Briefly, the comprehensive structure of the study is to investigate the plasma exosomal circRNAs and miRNAs expression patterns performed the functional enrichment analysis correlated to Alzheimer’s Disease. In this manner, based on the statistically significant miRNA and circRNA network, it was determined that most of the target genes were associated with the PI3K-Akt pathway and that they were mostly regulated by hsa-mir-615-3p, hsa-mir-196a-5p, hsa-let-7c-5p hsa-let-205-5p, hsa-mir-185-3p, hsa-mir-185-5p, hsa-mir-374a-5p, hsa-mir-374a-3p. From these micro RNAs, has-mir-615-3p (Liu et al. 2022), mir-196 and mir-185 (Zeng et al. 2021), and mir-374a (Bian et al. 2019) are consistent with those of other studies with AD, and in this study, they were found in the plasma exosomes. Mir-let-7c and mir-205 were not associated with AD before to the best of our knowledge and might be a novel biomarker candidate. However, there are some limitations to scientifically influencing the results of the study.
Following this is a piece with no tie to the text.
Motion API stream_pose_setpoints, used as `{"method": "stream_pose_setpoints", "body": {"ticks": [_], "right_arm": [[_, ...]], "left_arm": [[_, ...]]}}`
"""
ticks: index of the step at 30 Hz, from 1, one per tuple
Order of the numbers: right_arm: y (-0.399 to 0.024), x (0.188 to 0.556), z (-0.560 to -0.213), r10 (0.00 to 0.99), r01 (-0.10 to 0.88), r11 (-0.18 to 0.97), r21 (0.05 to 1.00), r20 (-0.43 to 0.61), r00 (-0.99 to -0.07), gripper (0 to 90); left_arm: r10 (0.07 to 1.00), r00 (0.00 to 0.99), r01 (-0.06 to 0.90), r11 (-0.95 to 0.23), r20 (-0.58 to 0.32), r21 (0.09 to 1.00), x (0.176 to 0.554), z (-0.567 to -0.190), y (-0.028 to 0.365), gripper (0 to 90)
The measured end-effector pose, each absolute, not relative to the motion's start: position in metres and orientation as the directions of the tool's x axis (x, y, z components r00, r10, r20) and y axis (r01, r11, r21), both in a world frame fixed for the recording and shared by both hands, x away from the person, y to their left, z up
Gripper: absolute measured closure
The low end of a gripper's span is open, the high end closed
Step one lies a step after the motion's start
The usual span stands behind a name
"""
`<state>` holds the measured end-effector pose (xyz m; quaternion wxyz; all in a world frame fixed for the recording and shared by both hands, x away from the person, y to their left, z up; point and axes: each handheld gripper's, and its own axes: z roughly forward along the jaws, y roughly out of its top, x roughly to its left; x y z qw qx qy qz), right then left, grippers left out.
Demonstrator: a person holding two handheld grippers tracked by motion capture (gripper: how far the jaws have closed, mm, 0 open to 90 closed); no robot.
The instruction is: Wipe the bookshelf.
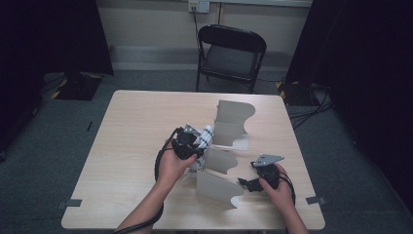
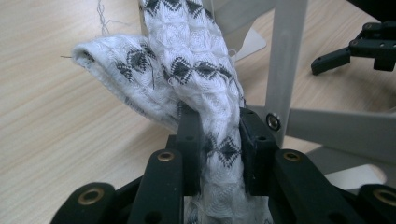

Firstly, the reader should bear in mind that the study was based on prediction in part of DEmiRs and circRNAs analysis by bioinformatic tools, so it needs to be validated by further experimental investigations. Secondly, due to the lack of adequate data in the databases, all DEmiRs and circRNAs could not be integrated into associated with AD. Third, the sample size of the NGS employed here was not large sufficiently, exclusively comprising 9 tissue samples.